This morbidly-dejected state of mind was aggravated by the morose, grasping disposition—so entirely different from what Mr. Bridgman had fondly prophesied of Mark—manifested in greater strength with every succeeding year by his son Andrew,—a strangely unlovable and gloomy tempered boy, as if the anxiety and trouble of the time during which he had been hurried into the world had been impressed upon his temperament and character. It may be, too, that he felt irritated at, and jealous of, his father’s ceaseless repinings for the loss of his eldest son, who, if recovered, would certainly monopolize the lion’s share of the now large family property,—but not one whit too large in his—Andrew Bridgman’s—opinion for himself alone.

The young man had not very long to wait for it. He had just passed his twentieth year when his father died at the early age of forty-seven. The last wandering thoughts of the dying parent reverted to the lost child. “Hither, Mark,” he faintly murmured, as the hushed mourners round his bed watched with mute awe the last flutterings of departing life; “hither: hold me tightly by the hand, or you may lose yourself in this dark, dark wood.” These were his last words. On the will being opened, it was found that the whole of his estate, real and personal, had been bequeathed to his son Andrew, charged only with an annuity of 500£ to his mother, during life. But, should Mark be found, the property was to be his, similarly charged with respect to Mrs. Bridgman, and 100£ yearly to his brother
Andrew, also for life, in addition.

On the evening of the tenth day after his father’s funeral, young Mr. Bridgman sat up till a late hour examining various papers and accounts connected with his inheritance, and after retiring to bed, the exciting nature of his recent occupation hindered him from sleeping. Whilst thus lying awake, his quick ear caught a sound as of some one breaking into the house through one of the lower casements. He rose cautiously, went out on the landing, and soon satisfied himself that his suspicion was a correct one. The object of the burglars was, he surmised, the plate in the house, of which there was an unusually large quantity, both his father and grandfather having expended much money in that article of luxury. Andrew Bridgman was anything but a timid person,—indeed, considering that six men altogether slept in the house, there was but little cause for fear,—and he softly returned to his bedroom, unlocked a mahogany case, took out, loaded and primed, two pistols, and next roused the gardener and groom, whom he bade noiselessly follow him. The burglars—three in number, as it proved—had already reached and opened the plate closet. One of them was standing within it, and the others just without. “Hallo! rascals,” shouted Andrew Bridgman, from the top of a flight of stairs, “what are you doing there?’

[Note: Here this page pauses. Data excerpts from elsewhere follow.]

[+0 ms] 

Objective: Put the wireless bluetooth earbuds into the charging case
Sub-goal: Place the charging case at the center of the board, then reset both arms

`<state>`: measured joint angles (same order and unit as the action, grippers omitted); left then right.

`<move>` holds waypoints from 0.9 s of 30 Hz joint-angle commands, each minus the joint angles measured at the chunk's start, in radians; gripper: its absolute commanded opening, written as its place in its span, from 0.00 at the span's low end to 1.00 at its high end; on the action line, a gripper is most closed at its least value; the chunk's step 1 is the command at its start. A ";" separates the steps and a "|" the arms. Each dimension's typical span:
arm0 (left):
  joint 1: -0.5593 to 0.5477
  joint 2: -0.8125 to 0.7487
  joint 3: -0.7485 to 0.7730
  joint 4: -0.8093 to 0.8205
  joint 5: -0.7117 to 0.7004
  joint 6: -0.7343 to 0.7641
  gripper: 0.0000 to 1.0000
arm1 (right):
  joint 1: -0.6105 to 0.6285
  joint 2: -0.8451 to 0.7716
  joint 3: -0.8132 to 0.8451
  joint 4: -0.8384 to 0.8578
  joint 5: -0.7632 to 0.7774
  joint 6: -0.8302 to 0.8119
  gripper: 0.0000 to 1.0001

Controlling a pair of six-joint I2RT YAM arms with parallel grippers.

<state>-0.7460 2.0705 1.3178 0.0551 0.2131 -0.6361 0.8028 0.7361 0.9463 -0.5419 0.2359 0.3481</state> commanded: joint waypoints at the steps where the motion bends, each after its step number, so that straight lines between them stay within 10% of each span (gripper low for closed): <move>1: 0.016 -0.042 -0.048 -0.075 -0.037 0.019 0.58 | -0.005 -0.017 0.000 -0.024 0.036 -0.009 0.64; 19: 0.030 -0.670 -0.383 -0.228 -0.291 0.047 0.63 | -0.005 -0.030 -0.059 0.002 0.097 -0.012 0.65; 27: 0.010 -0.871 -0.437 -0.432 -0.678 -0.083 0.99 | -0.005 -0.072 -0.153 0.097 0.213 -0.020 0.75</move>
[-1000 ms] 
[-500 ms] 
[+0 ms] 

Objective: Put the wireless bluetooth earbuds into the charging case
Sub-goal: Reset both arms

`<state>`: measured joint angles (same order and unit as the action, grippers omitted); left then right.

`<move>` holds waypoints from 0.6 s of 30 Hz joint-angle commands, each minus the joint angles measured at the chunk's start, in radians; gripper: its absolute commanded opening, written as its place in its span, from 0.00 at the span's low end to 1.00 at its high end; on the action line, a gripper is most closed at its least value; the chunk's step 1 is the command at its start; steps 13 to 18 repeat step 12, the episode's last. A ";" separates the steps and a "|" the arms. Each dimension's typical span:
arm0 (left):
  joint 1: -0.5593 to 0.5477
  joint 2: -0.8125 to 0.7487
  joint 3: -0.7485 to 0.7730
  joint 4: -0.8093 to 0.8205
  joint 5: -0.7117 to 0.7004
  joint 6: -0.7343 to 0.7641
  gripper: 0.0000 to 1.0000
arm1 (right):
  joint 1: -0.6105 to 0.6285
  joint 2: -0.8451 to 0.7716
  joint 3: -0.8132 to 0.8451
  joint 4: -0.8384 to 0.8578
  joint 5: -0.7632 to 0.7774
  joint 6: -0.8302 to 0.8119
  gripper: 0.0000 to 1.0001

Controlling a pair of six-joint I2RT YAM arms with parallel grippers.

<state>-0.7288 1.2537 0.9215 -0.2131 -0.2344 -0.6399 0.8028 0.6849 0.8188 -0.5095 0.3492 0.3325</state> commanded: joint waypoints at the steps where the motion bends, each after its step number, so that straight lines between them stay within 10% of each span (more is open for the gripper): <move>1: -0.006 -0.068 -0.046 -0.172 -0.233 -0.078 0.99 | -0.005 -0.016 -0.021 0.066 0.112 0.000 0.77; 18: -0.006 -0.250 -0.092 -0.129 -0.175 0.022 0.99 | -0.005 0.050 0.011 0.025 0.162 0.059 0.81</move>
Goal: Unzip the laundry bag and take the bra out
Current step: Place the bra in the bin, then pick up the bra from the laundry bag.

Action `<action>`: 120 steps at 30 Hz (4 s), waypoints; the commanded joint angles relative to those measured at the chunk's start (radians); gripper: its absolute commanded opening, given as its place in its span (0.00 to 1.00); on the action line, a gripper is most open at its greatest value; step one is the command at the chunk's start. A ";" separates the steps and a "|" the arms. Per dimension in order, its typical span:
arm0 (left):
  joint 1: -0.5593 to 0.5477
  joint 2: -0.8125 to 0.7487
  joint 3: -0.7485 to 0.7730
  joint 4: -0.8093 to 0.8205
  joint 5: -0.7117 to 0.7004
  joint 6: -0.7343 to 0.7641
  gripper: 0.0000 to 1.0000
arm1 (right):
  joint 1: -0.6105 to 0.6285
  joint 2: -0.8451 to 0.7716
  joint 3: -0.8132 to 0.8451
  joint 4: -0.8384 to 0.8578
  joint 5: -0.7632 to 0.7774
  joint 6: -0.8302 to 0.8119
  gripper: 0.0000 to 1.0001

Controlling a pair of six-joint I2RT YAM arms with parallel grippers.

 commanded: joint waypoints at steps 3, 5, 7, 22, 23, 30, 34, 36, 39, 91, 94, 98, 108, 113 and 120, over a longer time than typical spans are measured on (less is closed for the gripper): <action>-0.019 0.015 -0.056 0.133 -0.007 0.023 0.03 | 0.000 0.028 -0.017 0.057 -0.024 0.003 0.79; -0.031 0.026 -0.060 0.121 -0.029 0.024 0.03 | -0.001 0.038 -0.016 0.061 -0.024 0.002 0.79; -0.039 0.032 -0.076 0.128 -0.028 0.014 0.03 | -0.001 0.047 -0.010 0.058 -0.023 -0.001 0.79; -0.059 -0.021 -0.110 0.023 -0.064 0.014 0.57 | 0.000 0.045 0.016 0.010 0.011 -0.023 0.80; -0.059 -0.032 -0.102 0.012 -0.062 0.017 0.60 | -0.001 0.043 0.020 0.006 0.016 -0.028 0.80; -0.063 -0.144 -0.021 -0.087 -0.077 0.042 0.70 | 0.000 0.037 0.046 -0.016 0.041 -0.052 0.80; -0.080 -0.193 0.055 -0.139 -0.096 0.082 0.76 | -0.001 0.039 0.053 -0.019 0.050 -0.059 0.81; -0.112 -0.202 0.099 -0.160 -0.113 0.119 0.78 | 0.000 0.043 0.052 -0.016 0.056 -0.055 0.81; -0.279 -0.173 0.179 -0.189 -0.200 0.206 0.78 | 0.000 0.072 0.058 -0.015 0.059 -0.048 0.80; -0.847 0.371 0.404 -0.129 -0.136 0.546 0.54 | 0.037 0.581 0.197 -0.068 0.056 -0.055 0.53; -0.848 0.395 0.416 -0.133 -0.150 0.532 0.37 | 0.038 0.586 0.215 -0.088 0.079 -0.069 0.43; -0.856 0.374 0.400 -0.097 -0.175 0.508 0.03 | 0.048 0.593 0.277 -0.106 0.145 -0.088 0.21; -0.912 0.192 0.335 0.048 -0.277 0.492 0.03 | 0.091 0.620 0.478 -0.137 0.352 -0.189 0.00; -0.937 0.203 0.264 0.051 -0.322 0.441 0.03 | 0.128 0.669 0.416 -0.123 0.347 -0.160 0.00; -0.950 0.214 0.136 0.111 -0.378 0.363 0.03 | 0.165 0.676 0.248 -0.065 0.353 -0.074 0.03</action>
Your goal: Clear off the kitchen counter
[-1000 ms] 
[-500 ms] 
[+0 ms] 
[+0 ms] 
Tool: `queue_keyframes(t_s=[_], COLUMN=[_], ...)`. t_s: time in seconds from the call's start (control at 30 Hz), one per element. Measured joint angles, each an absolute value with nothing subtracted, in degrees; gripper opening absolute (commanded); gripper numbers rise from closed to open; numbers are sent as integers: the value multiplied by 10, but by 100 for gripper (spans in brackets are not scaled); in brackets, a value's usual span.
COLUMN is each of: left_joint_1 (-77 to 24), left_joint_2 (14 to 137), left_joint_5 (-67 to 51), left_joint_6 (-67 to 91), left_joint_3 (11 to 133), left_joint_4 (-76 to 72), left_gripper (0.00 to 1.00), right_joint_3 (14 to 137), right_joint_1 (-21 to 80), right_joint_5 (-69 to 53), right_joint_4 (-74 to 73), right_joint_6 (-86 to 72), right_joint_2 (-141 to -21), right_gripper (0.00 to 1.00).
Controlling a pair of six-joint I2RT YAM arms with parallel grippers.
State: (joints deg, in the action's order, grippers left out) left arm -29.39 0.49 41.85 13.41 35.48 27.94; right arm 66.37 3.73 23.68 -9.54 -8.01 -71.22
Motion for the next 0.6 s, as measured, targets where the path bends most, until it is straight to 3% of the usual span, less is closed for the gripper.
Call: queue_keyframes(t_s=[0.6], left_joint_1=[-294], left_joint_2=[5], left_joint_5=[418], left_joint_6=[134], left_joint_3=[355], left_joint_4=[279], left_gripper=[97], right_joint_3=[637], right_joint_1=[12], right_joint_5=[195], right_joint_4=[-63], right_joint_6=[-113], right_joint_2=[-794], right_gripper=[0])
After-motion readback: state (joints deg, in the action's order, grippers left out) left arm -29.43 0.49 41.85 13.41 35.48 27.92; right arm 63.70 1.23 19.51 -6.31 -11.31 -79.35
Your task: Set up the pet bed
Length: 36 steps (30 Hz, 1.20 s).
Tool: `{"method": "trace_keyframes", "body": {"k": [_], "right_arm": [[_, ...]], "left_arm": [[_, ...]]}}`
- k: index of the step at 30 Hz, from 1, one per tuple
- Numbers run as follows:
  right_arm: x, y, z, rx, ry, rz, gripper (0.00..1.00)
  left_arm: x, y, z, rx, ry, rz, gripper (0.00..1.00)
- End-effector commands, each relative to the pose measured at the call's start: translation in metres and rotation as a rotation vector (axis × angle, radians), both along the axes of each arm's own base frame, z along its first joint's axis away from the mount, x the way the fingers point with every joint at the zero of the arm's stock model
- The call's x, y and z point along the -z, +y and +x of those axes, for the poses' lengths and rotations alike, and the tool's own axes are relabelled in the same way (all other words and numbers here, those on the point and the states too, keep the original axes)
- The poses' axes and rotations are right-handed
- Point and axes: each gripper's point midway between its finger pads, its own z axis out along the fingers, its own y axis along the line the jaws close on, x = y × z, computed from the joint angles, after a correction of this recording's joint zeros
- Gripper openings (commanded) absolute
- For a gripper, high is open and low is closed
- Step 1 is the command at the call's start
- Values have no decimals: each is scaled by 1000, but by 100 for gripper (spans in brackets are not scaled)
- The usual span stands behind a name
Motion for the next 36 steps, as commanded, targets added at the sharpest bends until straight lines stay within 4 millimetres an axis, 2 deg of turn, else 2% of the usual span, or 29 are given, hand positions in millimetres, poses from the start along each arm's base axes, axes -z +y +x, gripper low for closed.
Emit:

The startled and terrified thieves glanced hurriedly round, and the two outermost fled instantly along the passage, pursued by the two servants, one of whom had armed himself with a sharp-pointed kitchen knife. The other was not so fortunate. He had not regained the threshold of the closet when Andrew Bridgman fired. The bullet crashed through the wretched man’s brain, and he fell forward, stone dead, upon his face. The two others escaped—one of them after a severe struggle with the knife-armed groom.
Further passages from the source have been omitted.